The most common tread and platform materials used in spiral staircases include steel (regular and galvanized), aluminum, and wood. Sometimes the materials are used in combination.
Metals: Metal is a commonly used material for spiral staircases, usually in the form of steel or aluminum. When used for metal treads steel and aluminum can be smooth plate, checker plate, pan type, and bar. Railings and balusters are also commonly made from these materials. Metal stairs lend themselves well to being manufactured.
Wood: A variety of hardwoods can be used, although many manufacturers use steel substructures to support the wood finish surface. Usually, wood is used on the treads of the stair, though it can also be used for balusters and railings.
Concrete: Concrete is often used for treads as it is a fairly abrasive material which can aid in reducing slippage. It can be either used on its own or in combination with steel, as in the case of a metal pan system. Concrete treads are durable and relatively quiet compared to other materials.
Stone: Stone is another material that is sometimes used in stair treads. It can be cut and shaped as desired and pre-manufactured prior to the onsite installation. Marble and granite are the most commonly used stone for stairs. Stone surfaces need to be treated to provide some level of abrasion or traction.

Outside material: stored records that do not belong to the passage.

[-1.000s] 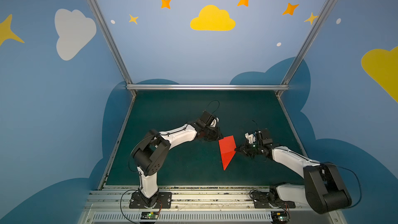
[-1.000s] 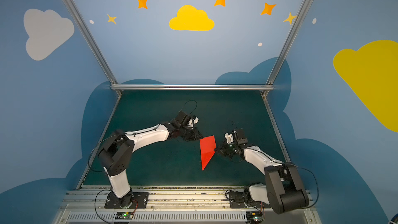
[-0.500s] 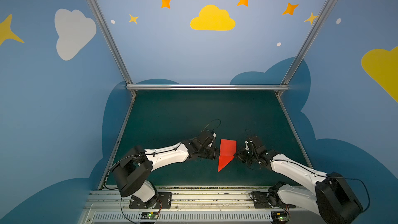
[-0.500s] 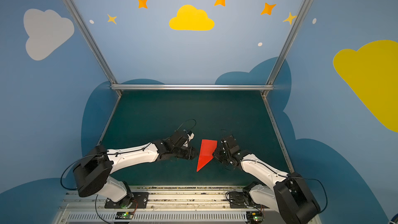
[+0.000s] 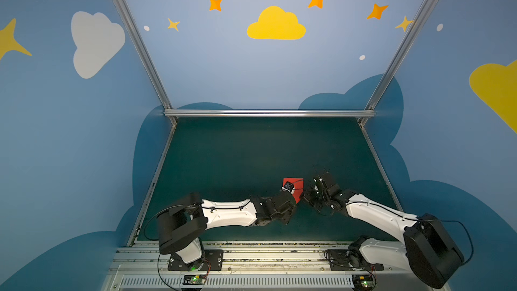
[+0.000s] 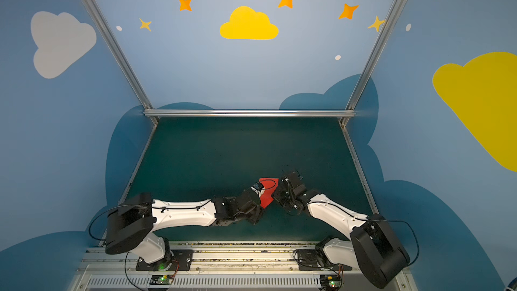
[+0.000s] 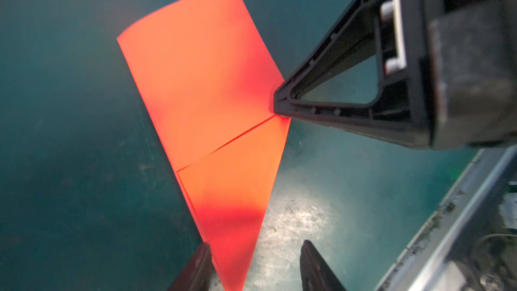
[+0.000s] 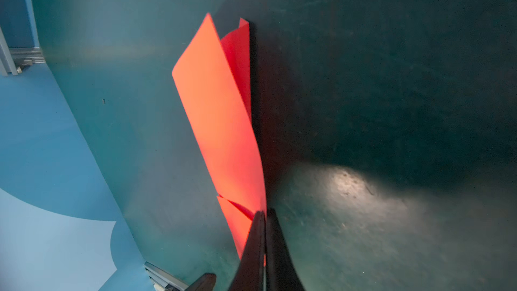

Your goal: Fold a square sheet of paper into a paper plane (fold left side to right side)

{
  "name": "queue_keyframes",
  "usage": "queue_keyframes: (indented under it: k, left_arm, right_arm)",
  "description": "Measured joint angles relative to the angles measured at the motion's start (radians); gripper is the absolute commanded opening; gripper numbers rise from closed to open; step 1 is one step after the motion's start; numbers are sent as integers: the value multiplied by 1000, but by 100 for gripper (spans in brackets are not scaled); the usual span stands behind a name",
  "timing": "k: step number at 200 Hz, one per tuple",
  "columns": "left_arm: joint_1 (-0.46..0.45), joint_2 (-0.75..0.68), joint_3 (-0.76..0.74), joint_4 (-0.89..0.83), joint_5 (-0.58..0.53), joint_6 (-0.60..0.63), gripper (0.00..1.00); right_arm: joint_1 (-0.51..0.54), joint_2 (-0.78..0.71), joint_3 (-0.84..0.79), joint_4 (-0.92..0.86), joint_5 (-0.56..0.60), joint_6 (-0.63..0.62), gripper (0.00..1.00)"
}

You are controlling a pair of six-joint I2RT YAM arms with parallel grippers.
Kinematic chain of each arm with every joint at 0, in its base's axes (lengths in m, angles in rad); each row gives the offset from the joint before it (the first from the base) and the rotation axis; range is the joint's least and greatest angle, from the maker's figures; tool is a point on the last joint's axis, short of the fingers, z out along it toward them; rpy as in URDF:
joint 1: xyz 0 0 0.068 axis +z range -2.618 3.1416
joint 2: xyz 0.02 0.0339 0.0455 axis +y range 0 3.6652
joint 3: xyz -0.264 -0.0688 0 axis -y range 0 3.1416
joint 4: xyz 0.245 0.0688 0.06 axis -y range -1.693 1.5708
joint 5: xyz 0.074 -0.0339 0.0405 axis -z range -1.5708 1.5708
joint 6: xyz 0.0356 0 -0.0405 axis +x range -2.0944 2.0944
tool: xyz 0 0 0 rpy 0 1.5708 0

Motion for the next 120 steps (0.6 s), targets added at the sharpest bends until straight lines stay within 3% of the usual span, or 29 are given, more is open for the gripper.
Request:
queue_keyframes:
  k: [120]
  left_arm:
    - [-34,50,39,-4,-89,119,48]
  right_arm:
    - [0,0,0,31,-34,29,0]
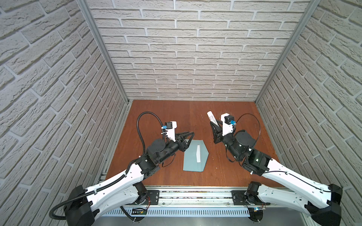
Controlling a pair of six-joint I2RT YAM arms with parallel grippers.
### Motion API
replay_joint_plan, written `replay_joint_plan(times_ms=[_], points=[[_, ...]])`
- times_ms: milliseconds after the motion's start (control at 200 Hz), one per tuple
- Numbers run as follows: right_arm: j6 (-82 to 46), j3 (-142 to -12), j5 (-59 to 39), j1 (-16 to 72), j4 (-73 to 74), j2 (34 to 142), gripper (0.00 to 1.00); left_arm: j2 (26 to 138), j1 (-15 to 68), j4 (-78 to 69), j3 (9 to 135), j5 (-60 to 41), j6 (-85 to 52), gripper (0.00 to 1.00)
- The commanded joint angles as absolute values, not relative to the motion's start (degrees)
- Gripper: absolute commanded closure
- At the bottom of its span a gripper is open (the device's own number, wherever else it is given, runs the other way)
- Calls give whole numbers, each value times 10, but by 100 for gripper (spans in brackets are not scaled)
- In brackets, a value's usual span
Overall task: Place the letter into the envelope and seal it
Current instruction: 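Pull the glue stick away with the right gripper while the left gripper opens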
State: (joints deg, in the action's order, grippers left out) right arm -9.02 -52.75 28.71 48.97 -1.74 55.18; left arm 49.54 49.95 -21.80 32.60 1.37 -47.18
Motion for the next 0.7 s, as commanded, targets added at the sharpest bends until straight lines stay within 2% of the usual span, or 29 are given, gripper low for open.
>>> replay_joint_plan(times_ms=[0, 100, 220, 305, 450, 540, 695], points=[[-203, -628, 318, 488, -362, 612, 94, 460, 498, -24, 339, 111, -409, 56], [-245, -711, 280, 488, -486, 667, 94, 449, 486, 64, 353, 141, -410, 57], [-293, -757, 230, 488, -547, 711, 94, 469, 461, 144, 374, 142, -435, 59], [-328, -776, 206, 487, -572, 741, 95, 494, 437, 164, 376, 107, -450, 63], [-384, -820, 199, 488, -623, 797, 95, 534, 413, 101, 343, 34, -472, 78], [-422, -848, 201, 488, -652, 828, 95, 564, 411, 40, 323, 8, -491, 100], [-449, -866, 155, 483, -656, 871, 95, 637, 404, -67, 299, -59, -521, 100]])
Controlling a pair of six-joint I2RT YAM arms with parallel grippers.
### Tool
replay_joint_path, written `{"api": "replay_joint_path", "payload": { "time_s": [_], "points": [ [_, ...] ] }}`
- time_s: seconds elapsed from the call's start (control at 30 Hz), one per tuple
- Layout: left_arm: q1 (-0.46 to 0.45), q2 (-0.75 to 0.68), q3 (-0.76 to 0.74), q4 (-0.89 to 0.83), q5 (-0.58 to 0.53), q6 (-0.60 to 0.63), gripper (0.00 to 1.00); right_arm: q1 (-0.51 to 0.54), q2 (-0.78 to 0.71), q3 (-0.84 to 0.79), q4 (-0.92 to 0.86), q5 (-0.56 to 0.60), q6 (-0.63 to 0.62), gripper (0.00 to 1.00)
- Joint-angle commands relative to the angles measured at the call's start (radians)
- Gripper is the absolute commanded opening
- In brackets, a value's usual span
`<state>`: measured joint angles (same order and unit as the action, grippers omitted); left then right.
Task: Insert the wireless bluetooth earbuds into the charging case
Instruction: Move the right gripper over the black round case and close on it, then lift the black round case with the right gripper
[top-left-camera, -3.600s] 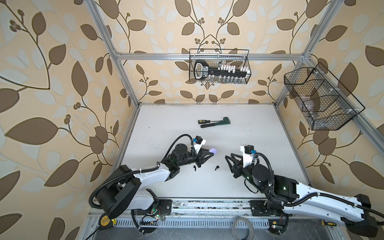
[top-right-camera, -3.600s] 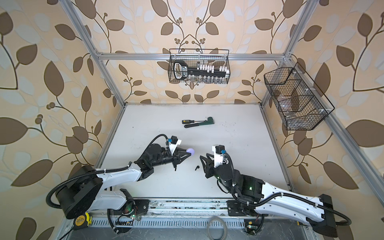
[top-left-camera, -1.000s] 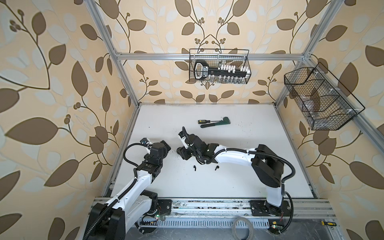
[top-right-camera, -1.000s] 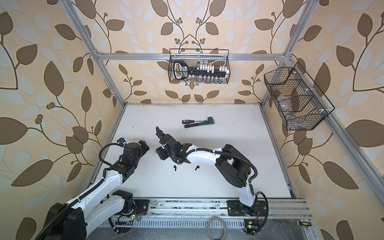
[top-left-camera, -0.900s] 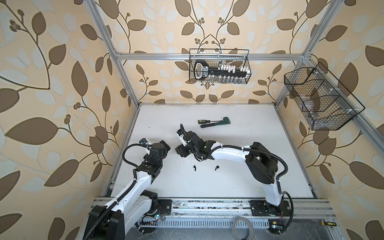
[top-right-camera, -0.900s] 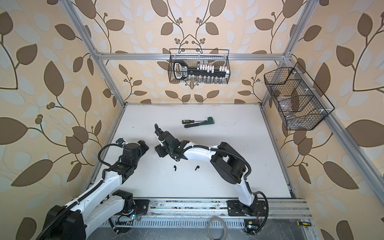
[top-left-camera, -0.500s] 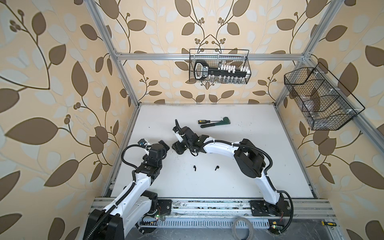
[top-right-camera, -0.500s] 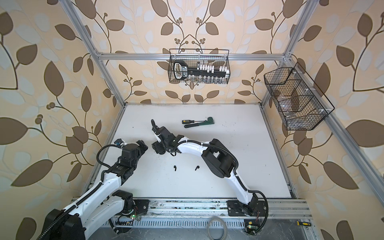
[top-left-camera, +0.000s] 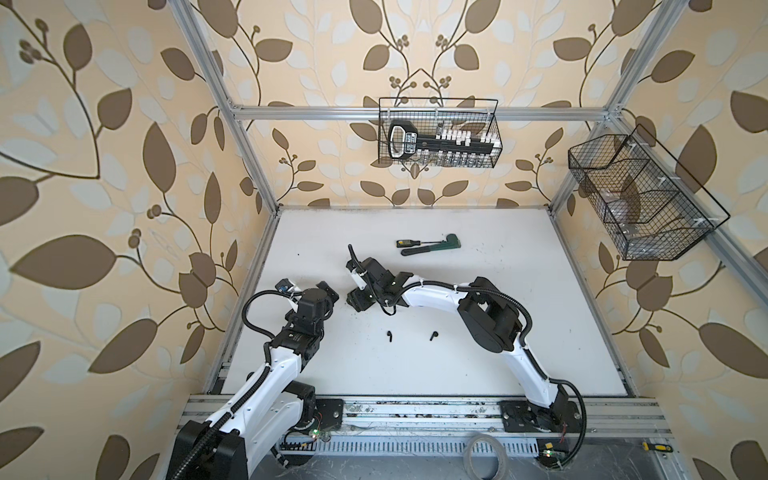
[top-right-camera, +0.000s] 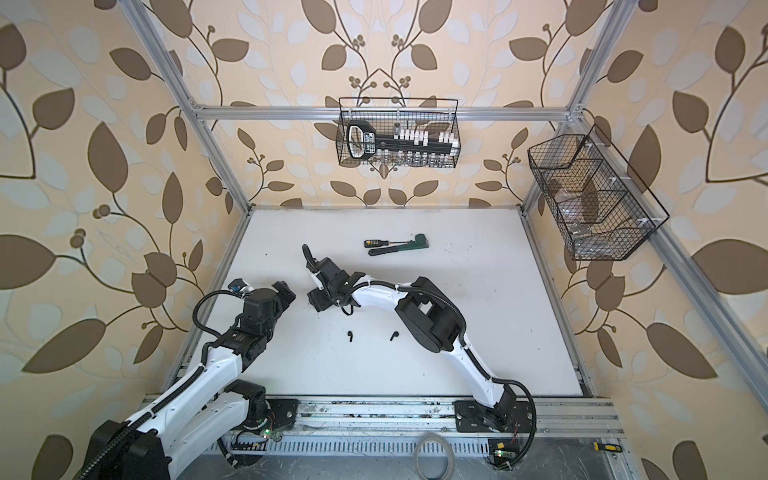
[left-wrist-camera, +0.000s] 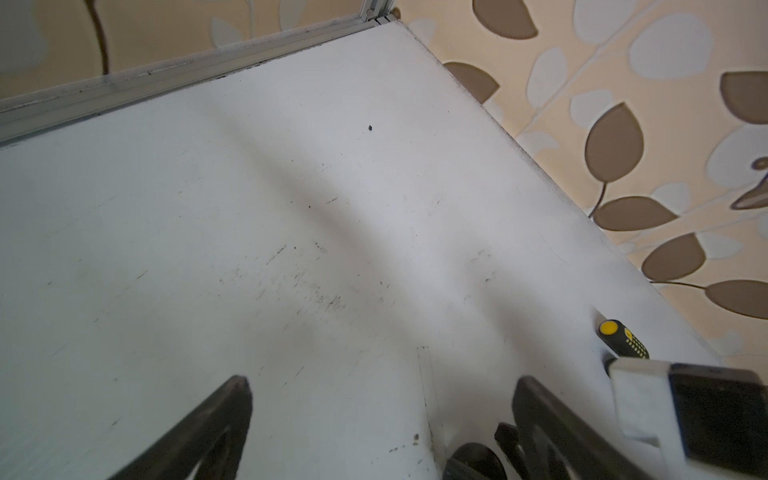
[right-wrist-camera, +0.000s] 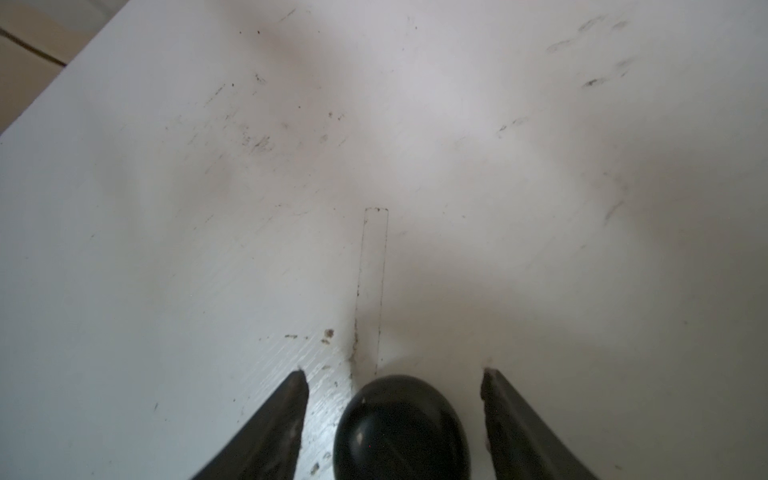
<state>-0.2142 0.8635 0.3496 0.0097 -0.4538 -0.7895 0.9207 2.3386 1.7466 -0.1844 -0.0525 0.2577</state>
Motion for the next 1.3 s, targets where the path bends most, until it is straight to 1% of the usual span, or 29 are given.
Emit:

Glass: While less common, glass can also be used in spiral staircases. Glass can be used as a guardrail, either in combination with a metal railing or on it’s own. Glass can even be used for treads (see Apple staircase). When glass is used for treads it is laminated, layered, tempered, and thoroughly tested for strength.
Can a spiral staircase be a fire escape?
The term fire escape usually infers an emergency exit mounted to the exterior of a building. Since the International Building Code (IBC) and IRC specify that spiral stairs are only allowed to be used for egress within a private dwelling unit, they would not be allowed to be used as an exterior stair for fire escape.
That doesn’t mean that spiral staircases are prohibited from exterior use, it just means that they would not be considered a means of egress for emergency escape. It’s important to note that while the IBC and IRC are universally accepted throughout the U.S., there are local building codes in some states that may differ.
Likewise, in addition to building codes, there are other types of codes such as zoning codes that may also restrict the use of exterior stairs. Moreover, some cities have local review boards such as architectural or design review boards which may also have specific requirements or limitations. You should check your local building codes to be sure.
Spiral staircases offer a good option for spaces that are cramped and require a minimal stair footprint. As long as they are used within dwelling units and meet the minimum or maximum dimensions prescribed by code, they can be used for egress.
Spiral stairs can be either built in place or manufactured and installed. Metal stairs, made of either steel or aluminum are the most suitable for manufacture since they can be easily built and assembled in a factory setting. Often times, stairs can be manufactured from a combination of different materials, such as wood and metal, glass and metal, concrete and steel, etc.
It’s important that spiral stairs adhere to the dimensional restrictions set by code in order to ensure both safety and comfort. Keep in mind, however, that spiral stairs with larger diameters are generally perceived as more comfortable and easier to use, thereby making them safer for the user.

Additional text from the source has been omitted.